Krieg gegen Gaza: Westliche Mächte glaubten nie an eine regelbasierte Ordnung Von Richard Falk

War on Gaza: Western powers never believed in a rules-based order

Liberal democracies remain shamefully complicit with Israel, despite its ongoing genocide against the Palestinian people

Liberale Demokratien machen sich trotz des anhaltenden Völkermords am palästinensischen Volk auf beschämende Weise mit Israel gemein

US-Präsident Joe Biden spricht in Raleigh, North Carolina, am 26. März 2024 (Brendan Smialowski/AFP)

Krieg gegen Gaza: Westliche Mächte glaubten nie an eine regelbasierte Ordnung

Von Richard Falk

12. April 2024

Wer sich mit Weltpolitik befasst, weiß seit langem, dass das Völkerrecht, wenn es um die strategischen Interessen der führenden Staaten geht, an den Rand gedrängt wird, es sei denn, es ist nützlich, um einen Propagandakrieg gegen den Gegner zu führen.

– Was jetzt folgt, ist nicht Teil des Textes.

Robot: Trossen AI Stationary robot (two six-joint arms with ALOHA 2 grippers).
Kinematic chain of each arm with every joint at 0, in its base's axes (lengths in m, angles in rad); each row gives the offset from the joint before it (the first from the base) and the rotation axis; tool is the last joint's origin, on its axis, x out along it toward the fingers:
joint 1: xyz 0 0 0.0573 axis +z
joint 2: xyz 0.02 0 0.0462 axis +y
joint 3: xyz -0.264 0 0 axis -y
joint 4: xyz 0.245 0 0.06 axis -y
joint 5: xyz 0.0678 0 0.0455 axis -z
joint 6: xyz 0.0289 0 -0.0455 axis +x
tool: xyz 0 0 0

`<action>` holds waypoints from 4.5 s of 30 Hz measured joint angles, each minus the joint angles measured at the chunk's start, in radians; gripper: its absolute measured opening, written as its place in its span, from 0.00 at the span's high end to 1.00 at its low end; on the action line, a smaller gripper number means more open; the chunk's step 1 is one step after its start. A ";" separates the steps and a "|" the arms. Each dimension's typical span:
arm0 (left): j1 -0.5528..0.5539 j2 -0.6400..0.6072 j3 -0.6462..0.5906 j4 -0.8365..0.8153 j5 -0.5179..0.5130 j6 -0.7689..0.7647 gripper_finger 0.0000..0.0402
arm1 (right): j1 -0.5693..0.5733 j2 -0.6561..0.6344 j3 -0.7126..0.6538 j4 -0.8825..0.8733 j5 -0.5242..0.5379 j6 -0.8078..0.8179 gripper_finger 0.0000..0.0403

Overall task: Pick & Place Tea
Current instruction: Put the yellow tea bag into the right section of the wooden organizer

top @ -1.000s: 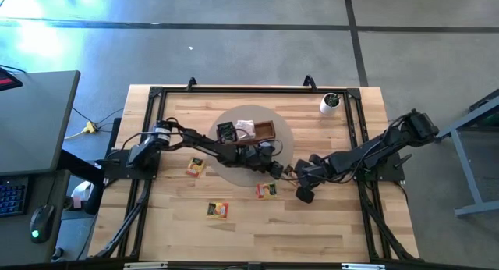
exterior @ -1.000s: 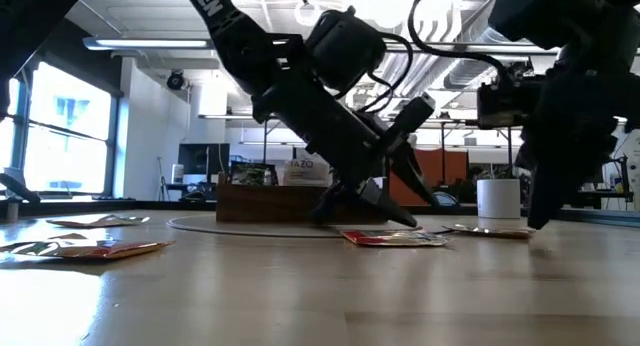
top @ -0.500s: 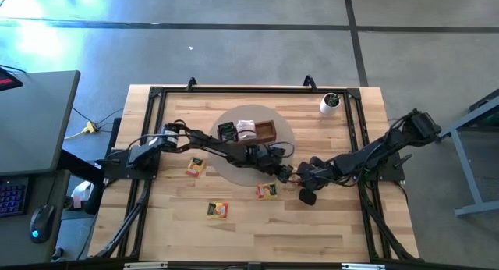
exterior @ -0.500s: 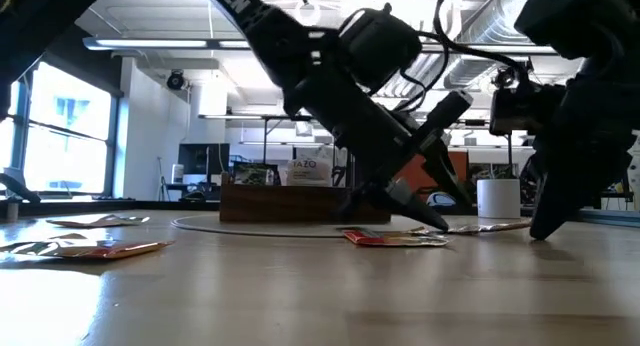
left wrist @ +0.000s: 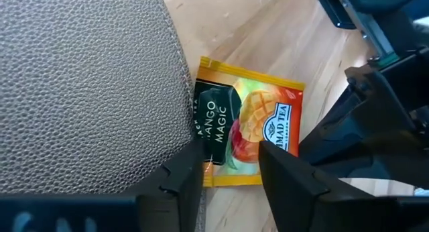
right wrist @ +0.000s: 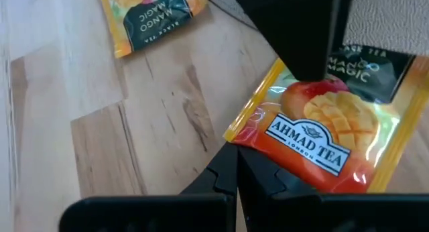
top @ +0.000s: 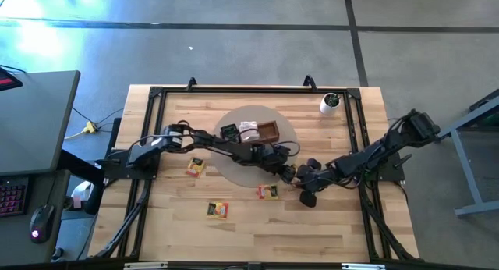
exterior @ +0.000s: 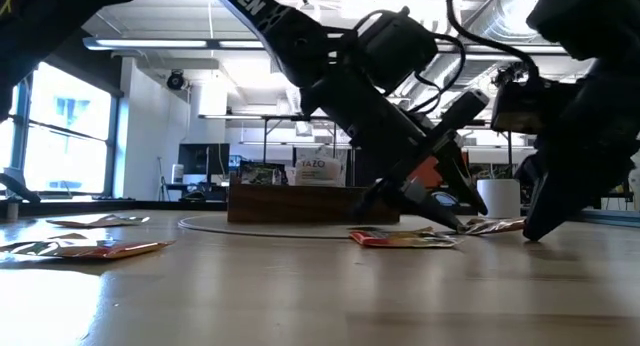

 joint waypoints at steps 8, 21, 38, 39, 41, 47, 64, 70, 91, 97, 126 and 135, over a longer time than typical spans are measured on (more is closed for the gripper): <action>-0.001 0.002 0.092 -0.220 0.002 0.068 0.77 | 0.061 -0.002 -0.001 0.004 0.064 0.028 1.00; -0.002 -0.014 0.117 -0.280 -0.035 0.255 0.73 | 0.123 -0.002 -0.001 0.014 0.071 0.080 1.00; -0.002 0.009 0.228 -0.444 -0.159 0.322 0.53 | 0.123 -0.002 -0.002 0.014 0.106 0.078 1.00; -0.004 0.026 0.229 -0.431 -0.154 0.314 0.53 | 0.123 -0.002 -0.002 0.014 0.107 0.074 1.00; -0.005 0.037 0.229 -0.439 -0.148 0.301 0.53 | 0.123 -0.002 -0.002 0.015 0.111 0.061 1.00; -0.008 0.053 0.229 -0.417 -0.093 0.278 0.53 | 0.117 -0.002 -0.002 0.012 0.187 0.058 1.00; -0.020 0.057 0.227 -0.377 -0.055 0.307 0.56 | 0.022 -0.003 -0.001 0.019 0.184 -0.011 1.00; -0.020 0.058 0.226 -0.383 -0.053 0.356 0.69 | 0.023 -0.003 -0.001 0.018 0.200 -0.062 1.00; 0.026 0.066 0.336 -0.593 -0.045 0.412 1.00 | 0.106 -0.003 0.032 0.127 0.218 -0.080 1.00; 0.024 0.066 0.573 -0.968 -0.217 0.502 1.00 | 0.150 -0.003 0.064 0.125 0.210 -0.129 1.00; 0.104 0.170 0.727 -1.232 -0.772 0.711 1.00 | 0.161 -0.003 0.063 0.086 0.224 -0.162 1.00; 0.104 0.198 0.724 -1.183 -0.748 0.759 0.95 | 0.159 -0.004 0.063 0.089 0.230 -0.166 1.00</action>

Die Vereinten Nationen wurden in der Tat so konzipiert, dass sie diese Besonderheit des internationalen politischen Lebens berücksichtigen. Andernfalls würde es keinen Sinn machen, den Siegern des Zweiten Weltkriegs ein Vetorecht einzuräumen.

Eine solche Ausnahme vom Völkerrecht zeigte sich auch bei den Kriegsverbrecherprozessen in Nürnberg und Tokio nach dem Zweiten Weltkrieg, bei denen nur die Verbrechen der Verlierer auf ihre rechtliche Verantwortlichkeit hin untersucht wurden, während offensichtliche Verbrechen der Sieger – wie die wahllose Bombardierung Dresdens und die Atombombenangriffe auf Hiroshima und Nagasaki – nicht verfolgt wurden.

Bis heute sind viele Japaner aus verständlichen Gründen der Meinung, dass der Einsatz von Massenvernichtungswaffen gegen die Zivilbevölkerung dieser beiden Städte einen Völkermord darstellte.

Gleichzeitig schienen sich die siegreichen Demokratien nach 1945 aufrichtig für den Aufbau einer stabilen Weltordnung einzusetzen, die die Menschenrechte schützt und die souveränen Rechte schwächerer Staaten respektiert. Natürlich machte der Kalte Krieg solchen idealistischen Plänen einen Strich durch die Rechnung, lähmte die UNO in Fragen des Friedens und der Sicherheit und spielte die Einhaltung des Völkerrechts in erheblichem Maße herunter.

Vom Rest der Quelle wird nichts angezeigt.